風が吹けば桶屋が儲かる 桶屋が儲からなくなったときにどうしたらよいかの図

これは、現場でお仕事をしている時にも似通った場面があると思います。Aプロセスで遅れが発生した。その影響で後続のBプロセスで問題が発生した。問題が発生したBプロセスの担当者の責任となり、対策を考える…。プロセス全体が明確になっていないと、根本原因がどこにあるのか見えず、対症療法で終わってしまうことがあります。結果だけを責めず、プロセスの実態をよく把握することが重要です。人を責めるのではなく、責めるべきはプロセスです。

業務改革の鍵を握るBPM

中山 業務改革の重要な手段として、ビジネス・プロセス・マネジメント(BPM)の活用が叫ばれています。BPMの魅力について教えてください。

大川原 BPMは、経営戦略と現場の業務との整合性を保ちながら、ビジネスプロセスを管理する手法です。システム中心ではなく人を中心として考え、人とシステム、企業全体をとらえていくのがBPMの真髄です。海外、特に欧米ではプロセスという考えを元に、業務仕様と機能仕様をつなげることが定着しており、BPMが盛んに活用されています。日本でも2000年代に入ってからこの手法が紹介されましたが、商習慣の違い等あり、今日まで脚光を浴びることが殆どありませんでした。DXの波が押し寄せてきている今、業務全体の最適化はまさに業務改革を推進するキーポイントとなり、BPMの普及が急務と感じています。

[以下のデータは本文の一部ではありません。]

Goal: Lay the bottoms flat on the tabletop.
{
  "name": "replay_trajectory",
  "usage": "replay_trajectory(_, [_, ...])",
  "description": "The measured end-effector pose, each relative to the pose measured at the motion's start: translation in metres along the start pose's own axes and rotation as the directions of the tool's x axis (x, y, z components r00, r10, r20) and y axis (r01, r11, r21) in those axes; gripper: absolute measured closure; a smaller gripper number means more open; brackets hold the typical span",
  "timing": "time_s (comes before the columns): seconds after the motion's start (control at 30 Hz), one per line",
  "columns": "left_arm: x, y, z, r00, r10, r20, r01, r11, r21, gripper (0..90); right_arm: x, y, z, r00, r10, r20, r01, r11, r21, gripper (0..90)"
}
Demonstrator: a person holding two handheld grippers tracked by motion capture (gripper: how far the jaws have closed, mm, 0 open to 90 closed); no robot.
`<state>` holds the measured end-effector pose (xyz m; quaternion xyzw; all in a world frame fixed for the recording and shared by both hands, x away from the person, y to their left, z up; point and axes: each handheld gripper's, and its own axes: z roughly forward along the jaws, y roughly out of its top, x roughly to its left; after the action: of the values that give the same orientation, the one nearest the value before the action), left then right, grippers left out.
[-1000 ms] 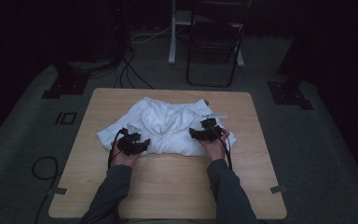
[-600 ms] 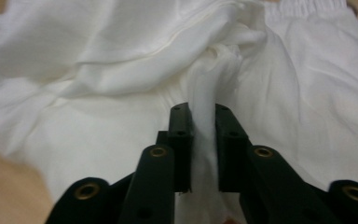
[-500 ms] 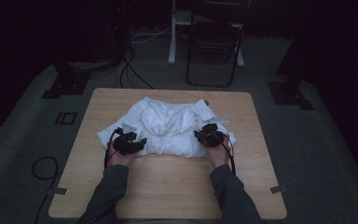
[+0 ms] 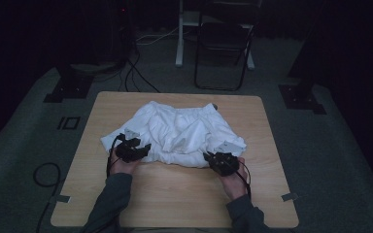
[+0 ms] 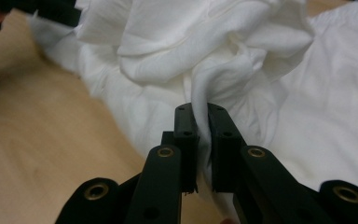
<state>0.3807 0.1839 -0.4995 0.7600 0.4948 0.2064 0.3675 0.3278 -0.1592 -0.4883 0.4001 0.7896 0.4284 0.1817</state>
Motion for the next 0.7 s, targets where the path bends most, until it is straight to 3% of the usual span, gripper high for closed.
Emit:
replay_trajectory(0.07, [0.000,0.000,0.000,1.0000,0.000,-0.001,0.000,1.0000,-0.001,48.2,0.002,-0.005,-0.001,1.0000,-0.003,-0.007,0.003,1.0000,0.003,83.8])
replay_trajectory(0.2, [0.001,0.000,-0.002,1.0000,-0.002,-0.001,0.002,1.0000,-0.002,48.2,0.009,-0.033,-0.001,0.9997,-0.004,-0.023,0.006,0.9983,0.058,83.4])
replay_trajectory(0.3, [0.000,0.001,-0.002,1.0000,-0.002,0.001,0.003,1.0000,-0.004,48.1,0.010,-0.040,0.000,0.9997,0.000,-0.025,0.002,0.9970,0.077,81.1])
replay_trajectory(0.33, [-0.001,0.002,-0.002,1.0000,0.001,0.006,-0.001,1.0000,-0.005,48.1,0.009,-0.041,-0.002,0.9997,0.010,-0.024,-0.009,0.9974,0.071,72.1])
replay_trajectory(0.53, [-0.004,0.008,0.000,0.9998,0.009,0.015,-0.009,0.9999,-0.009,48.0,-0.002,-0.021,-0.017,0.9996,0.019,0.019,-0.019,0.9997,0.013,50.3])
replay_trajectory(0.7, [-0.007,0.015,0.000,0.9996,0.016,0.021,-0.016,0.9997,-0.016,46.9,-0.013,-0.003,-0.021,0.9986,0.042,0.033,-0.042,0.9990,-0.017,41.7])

中山 最後に、intra-martに期待することを教えてください。

大川原 システム基盤としてBPMの設計を図面通りに実現するベンダー様やツールは世の中にあまり存在しない中、イントラマート社では「IM-BPM」という製品に力を入れながらも製品販売だけに留まらず、”お客様と寄り添って根本的な問題を見つけ出し、解決するアプローチ”を正攻法にされているところが、DX推進のリーディングカンパニーとして、期待するところです。業務改革は会社のためだけのものではなく、一人ひとりが幸せになる人生設計の基本です。業務改革を推進する正攻法の手段の一つとして、これからも引き続きBPMの普及に尽力いただくことを期待します。